● Records for the task
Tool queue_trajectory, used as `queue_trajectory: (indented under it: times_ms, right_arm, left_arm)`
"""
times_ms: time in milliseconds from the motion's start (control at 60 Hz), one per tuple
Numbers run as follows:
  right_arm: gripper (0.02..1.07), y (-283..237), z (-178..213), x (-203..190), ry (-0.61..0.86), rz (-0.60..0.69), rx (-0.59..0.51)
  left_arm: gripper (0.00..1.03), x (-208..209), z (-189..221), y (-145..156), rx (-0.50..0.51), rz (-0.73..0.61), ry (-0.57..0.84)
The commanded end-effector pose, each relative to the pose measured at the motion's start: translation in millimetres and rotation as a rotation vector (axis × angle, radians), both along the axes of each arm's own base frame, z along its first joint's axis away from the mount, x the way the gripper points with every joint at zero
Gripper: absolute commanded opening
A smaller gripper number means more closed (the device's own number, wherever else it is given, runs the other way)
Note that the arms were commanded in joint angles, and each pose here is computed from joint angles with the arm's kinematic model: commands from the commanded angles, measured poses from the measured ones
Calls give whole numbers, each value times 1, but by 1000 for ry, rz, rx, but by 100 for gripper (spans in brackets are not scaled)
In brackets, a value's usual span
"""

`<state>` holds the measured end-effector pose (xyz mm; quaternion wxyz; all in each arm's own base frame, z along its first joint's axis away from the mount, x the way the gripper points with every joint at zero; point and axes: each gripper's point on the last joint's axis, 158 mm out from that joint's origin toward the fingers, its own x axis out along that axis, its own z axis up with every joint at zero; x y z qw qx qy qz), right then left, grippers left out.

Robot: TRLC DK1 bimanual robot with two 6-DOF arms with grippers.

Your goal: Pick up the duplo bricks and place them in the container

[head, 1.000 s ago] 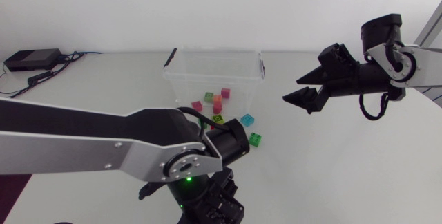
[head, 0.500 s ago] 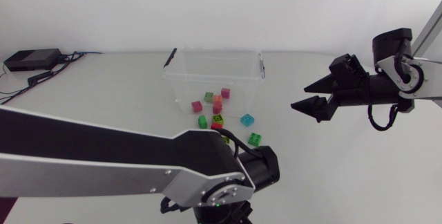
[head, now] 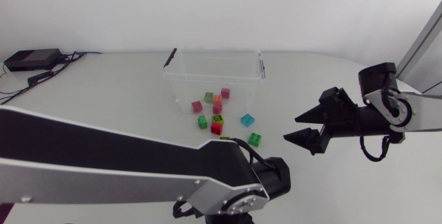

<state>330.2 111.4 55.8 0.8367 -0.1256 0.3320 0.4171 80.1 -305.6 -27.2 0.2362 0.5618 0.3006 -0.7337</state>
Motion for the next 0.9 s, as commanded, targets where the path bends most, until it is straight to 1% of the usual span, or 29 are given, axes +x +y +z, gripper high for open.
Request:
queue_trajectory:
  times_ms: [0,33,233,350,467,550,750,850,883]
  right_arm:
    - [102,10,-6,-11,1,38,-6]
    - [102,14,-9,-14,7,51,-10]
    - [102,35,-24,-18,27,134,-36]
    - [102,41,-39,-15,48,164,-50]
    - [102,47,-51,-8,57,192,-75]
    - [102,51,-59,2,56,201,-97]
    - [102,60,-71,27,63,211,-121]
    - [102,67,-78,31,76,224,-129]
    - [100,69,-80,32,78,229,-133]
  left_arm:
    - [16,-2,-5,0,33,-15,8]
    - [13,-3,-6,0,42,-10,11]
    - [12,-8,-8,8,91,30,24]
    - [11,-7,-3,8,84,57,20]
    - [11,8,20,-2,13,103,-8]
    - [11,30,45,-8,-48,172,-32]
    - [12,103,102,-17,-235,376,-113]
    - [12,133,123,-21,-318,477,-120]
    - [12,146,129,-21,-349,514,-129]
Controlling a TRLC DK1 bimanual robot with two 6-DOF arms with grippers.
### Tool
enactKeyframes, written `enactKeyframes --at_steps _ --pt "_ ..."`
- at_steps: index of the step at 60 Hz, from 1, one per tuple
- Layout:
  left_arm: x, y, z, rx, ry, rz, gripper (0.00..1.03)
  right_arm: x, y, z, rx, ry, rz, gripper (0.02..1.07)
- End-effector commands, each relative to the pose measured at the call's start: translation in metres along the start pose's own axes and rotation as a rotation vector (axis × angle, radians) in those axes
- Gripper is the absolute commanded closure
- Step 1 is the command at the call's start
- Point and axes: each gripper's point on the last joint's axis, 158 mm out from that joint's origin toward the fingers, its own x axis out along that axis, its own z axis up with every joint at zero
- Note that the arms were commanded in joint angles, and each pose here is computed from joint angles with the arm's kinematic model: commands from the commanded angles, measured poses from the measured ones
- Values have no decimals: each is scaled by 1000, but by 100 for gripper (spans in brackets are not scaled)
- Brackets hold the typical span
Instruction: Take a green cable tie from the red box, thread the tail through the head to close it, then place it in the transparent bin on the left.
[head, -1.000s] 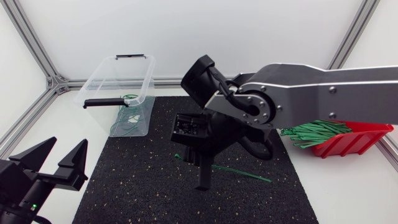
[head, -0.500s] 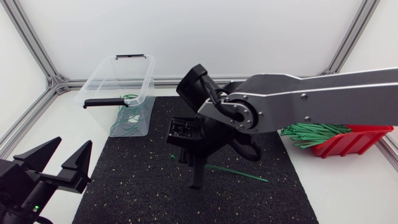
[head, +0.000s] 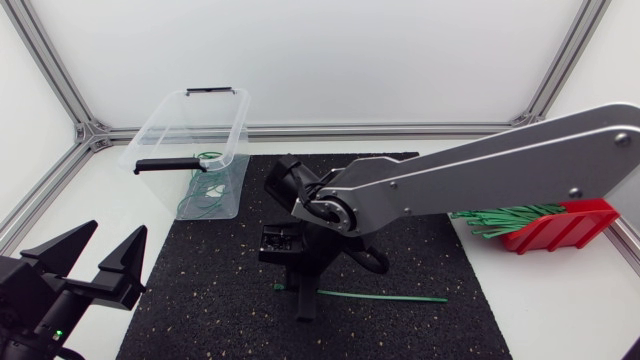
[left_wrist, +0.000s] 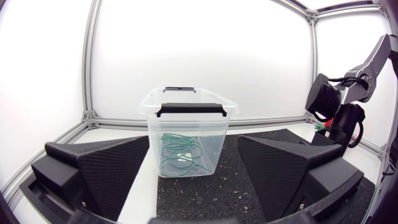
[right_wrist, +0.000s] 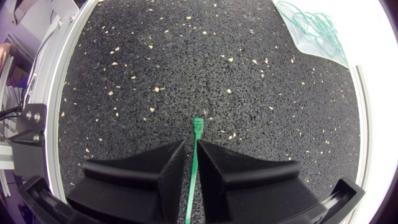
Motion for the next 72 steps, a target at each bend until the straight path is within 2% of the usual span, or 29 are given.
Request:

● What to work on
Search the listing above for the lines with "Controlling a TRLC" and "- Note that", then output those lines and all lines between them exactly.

● Task answer
Controlling a TRLC DK1 bimanual robot with two 6-DOF arms with grippers.
### Tool
enactKeyframes, written `enactKeyframes --at_steps _ --pt "_ ..."`
- at_steps: index of the step at 60 Hz, from 1, one per tuple
- Layout:
  left_arm: x, y, z, rx, ry, rz, gripper (0.00..1.03)
  right_arm: x, y, z, rx, ry, rz, gripper (0.02..1.07)
- End-effector commands, each relative to the pose measured at the call's start: translation in metres along the start pose's own axes and rotation as a rotation vector (axis × angle, radians) in those axes
- Gripper is the absolute commanded closure
- Step 1 is the command at the call's start
- Point and axes: each gripper's point on the last joint's axis, 158 mm out from that joint's origin toward the fingers, its own x axis out along that axis, its own z axis up with every joint at zero
- Note that the arms were commanded in joint angles, and each pose here is computed from joint angles with the arm's kinematic model: commands from the commanded angles, measured poses from the measured ones

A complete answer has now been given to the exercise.